From: Nishanth Aravamudan <nacc@us.ibm.com>
To: Lee Schermerhorn <Lee.Schermerhorn@hp.com>
Cc: William Lee Irwin III <wli@holomorphy.com>,
Christoph Lameter <clameter@sgi.com>,
anton@samba.org, akpm@linux-foundation.org, linux-mm@kvack.org
Subject: [PATCH v4][RFC] hugetlb: add per-node nr_hugepages sysfs attribute
Date: Wed, 13 Jun 2007 12:19:08 -0700 [thread overview]
Message-ID: <20070613191908.GR3798@us.ibm.com> (raw)
In-Reply-To: <1181759027.6148.77.camel@localhost>
On 13.06.2007 [14:23:47 -0400], Lee Schermerhorn wrote:
> On Wed, 2007-06-13 at 08:28 -0700, Nishanth Aravamudan wrote:
> <snip>
> >
> > commit 05a7edb8c909c674cdefb0323348825cf3e2d1d0
> > Author: Nishanth Aravamudan <nacc@us.ibm.com>
> > Date: Thu Jun 7 08:54:48 2007 -0700
> >
> > hugetlb: add per-node nr_hugepages sysfs attribute
> >
> > Allow specifying the number of hugepages to allocate on a particular
> > node. Our current global sysctl will try its best to put hugepages
> > equally on each node, but htat may not always be desired. This allows
> > the admin to control the layout of hugepage allocation at a finer level
> > (while not breaking the existing interface). Add callbacks in the sysfs
> > node registration and unregistration functions into hugetlb to add the
> > nr_hugepages attribute, which is a no-op if !NUMA or !HUGETLB.
> >
> > Signed-off-by: Nishanth Aravamudan <nacc@us.ibm.com>
> > Cc: William Lee Irwin III <wli@holomorphy.com>
> > Cc: Christoph Lameter <clameter@sgi.com>
> > Cc: Lee Schermerhorn <lee.schermerhorn@hp.com>
> > Cc: Anton Blanchard <anton@sambar.org>
> > Cc: Andrew Morton <akpm@linux-foundation.org>
> >
> > ---
> > Do the dummy function definitions need to be (void)0?
> >
>
> <snip>
>
> > diff --git a/include/linux/hugetlb.h b/include/linux/hugetlb.h
> > index aa0dc9b..e9f5928 100644
> > --- a/include/linux/hugetlb.h
> > +++ b/include/linux/hugetlb.h
> > @@ -5,6 +5,7 @@
> >
> > #include <linux/mempolicy.h>
> > #include <linux/shm.h>
> > +#include <linux/sysdev.h>
> > #include <asm/tlbflush.h>
> >
> > struct ctl_table;
> > @@ -23,6 +24,11 @@ void __unmap_hugepage_range(struct vm_area_struct *, unsigned long, unsigned lon
> > int hugetlb_prefault(struct address_space *, struct vm_area_struct *);
> > int hugetlb_report_meminfo(char *);
> > int hugetlb_report_node_meminfo(int, char *);
> > +int hugetlb_register_node(struct sys_device *);
> > +void hugetlb_unregister_node(struct sys_device *);
>
> The parameter type for the two functions above need to be "struct
> node". You'll need to include <linux/node.h> after <linux/sysdev.h>,
> as well. Otherwise, doesn't build.
Sigh... Actually a few fixes worth doing. Make stuff static, since it's
now all in hugetlb.c and only compile if NUMA. And don't export the
nr_hugepages functions any more via hugetlb.h, as they are now private.
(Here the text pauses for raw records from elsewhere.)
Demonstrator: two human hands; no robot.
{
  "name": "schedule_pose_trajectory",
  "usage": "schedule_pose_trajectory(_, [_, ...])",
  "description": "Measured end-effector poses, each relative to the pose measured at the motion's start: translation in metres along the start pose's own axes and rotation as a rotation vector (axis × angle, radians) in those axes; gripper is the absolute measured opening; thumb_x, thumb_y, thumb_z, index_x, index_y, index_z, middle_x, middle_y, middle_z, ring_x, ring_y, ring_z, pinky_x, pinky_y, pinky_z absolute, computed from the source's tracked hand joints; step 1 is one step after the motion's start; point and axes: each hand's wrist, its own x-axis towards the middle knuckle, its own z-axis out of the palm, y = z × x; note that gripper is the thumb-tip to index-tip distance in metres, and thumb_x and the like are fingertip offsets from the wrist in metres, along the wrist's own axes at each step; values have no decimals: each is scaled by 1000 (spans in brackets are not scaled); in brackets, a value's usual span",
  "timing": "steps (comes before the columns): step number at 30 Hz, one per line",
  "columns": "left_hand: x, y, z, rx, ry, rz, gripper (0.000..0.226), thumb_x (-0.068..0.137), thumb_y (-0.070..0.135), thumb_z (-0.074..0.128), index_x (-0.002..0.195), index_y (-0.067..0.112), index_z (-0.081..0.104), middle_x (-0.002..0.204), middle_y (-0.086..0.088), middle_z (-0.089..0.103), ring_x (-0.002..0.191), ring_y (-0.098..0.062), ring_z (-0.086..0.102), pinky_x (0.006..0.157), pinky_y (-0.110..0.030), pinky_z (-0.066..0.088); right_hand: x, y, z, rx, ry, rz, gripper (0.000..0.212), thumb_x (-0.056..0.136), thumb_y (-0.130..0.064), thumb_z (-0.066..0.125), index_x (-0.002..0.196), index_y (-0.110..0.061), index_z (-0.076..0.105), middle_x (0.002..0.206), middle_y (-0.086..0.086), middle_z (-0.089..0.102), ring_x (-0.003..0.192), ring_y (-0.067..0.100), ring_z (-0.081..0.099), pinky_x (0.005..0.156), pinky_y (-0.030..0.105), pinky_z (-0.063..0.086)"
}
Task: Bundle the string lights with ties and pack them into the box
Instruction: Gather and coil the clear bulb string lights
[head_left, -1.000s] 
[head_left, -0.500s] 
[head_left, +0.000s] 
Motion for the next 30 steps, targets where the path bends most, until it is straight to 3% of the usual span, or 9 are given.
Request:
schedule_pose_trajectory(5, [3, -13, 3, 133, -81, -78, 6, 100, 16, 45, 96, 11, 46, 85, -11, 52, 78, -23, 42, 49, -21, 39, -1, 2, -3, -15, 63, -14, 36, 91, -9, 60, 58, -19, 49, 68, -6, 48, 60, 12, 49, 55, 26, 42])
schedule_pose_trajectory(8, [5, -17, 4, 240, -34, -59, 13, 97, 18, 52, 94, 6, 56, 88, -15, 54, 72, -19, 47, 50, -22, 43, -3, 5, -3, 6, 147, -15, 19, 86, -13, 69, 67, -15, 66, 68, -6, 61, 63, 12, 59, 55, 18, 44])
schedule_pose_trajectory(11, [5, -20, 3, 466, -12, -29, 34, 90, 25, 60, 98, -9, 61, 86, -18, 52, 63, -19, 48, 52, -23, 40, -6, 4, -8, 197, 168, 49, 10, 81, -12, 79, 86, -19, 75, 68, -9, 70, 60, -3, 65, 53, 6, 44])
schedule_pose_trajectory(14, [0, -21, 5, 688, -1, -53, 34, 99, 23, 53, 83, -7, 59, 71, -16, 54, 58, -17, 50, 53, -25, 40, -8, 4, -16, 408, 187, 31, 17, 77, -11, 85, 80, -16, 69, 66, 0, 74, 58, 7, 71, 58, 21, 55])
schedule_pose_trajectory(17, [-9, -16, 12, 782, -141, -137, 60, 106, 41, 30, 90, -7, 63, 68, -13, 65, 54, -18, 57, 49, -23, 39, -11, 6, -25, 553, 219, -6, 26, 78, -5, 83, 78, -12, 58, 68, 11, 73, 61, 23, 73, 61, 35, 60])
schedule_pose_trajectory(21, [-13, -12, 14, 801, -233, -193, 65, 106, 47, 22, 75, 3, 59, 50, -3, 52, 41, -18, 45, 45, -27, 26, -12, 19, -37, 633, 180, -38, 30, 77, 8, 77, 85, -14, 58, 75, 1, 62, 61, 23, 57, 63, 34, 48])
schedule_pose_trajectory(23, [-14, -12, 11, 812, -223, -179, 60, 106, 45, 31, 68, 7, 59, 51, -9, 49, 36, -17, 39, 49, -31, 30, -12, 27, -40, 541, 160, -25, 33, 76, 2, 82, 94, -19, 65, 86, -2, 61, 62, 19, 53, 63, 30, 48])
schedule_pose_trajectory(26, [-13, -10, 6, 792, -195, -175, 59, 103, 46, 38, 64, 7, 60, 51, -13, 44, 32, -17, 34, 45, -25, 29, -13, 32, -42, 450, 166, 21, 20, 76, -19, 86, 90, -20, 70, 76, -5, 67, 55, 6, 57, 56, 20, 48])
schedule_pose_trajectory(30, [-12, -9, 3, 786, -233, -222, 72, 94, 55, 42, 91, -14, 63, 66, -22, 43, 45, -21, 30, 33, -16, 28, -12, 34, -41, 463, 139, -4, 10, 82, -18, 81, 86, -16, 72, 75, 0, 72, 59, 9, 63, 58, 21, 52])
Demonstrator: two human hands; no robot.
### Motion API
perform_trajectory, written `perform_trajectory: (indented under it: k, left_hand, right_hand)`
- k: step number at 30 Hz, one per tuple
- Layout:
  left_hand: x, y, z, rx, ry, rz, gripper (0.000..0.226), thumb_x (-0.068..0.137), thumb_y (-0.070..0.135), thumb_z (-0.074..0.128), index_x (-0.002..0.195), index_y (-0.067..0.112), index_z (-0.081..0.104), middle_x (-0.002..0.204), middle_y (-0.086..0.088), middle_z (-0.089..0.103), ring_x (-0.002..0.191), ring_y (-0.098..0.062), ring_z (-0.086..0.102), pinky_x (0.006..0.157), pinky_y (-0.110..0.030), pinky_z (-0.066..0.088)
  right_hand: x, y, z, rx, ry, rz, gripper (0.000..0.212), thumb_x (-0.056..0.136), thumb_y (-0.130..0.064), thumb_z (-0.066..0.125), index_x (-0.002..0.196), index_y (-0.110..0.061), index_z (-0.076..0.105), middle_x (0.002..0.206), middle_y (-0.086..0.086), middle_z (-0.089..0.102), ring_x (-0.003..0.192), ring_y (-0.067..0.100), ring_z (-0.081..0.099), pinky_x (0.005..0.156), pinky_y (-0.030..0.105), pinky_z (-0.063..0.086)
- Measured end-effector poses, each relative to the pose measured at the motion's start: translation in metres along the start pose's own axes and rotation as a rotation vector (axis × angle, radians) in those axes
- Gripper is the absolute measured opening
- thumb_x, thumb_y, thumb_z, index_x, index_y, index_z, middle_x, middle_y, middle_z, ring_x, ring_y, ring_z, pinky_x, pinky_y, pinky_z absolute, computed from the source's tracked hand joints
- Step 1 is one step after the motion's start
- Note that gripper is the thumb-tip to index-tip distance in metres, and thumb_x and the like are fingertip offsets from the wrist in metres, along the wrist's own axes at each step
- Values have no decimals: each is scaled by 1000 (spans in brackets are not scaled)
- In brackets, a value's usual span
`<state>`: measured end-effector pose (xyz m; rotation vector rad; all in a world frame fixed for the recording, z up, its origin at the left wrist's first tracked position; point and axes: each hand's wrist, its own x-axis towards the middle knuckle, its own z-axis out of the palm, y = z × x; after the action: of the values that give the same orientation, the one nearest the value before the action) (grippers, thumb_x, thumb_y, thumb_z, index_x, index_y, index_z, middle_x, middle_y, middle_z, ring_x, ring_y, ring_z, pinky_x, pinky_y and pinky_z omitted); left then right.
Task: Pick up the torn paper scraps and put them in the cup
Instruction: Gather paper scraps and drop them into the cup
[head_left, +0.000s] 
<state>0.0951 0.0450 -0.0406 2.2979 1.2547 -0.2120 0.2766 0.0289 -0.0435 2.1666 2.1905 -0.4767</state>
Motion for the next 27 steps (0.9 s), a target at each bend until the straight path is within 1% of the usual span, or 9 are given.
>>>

Compile-tested with HUGETLB && NUMA, HUGETLB && !NUMA, !HUGETLB && NUMA,
!HUGETLB && !NUMA.
Will throw it at the machines I ran the previous set on, to verify
everything runs as expected, but for review:
hugetlb: add per-node nr_hugepages sysfs attribute
Allow specifying the number of hugepages to allocate on a particular
node. Our current global sysctl will try its best to put hugepages
equally on each node, but htat may not always be desired. This allows
the admin to control the layout of hugepage allocation at a finer level
(while not breaking the existing interface). Add callbacks in the sysfs
node registration and unregistration functions into hugetlb to add the
nr_hugepages attribute, which is a no-op if !NUMA or !HUGETLB.
Signed-off-by: Nishanth Aravamudan <nacc@us.ibm.com>
diff --git a/drivers/base/node.c b/drivers/base/node.c
index cae346e..c9d531f 100644
--- a/drivers/base/node.c
+++ b/drivers/base/node.c
@@ -151,6 +151,7 @@ int register_node(struct node *node, int num, struct node *parent)
sysdev_create_file(&node->sysdev, &attr_meminfo);
sysdev_create_file(&node->sysdev, &attr_numastat);
sysdev_create_file(&node->sysdev, &attr_distance);
+ hugetlb_register_node(node);
}
return error;
}
@@ -168,6 +169,7 @@ void unregister_node(struct node *node)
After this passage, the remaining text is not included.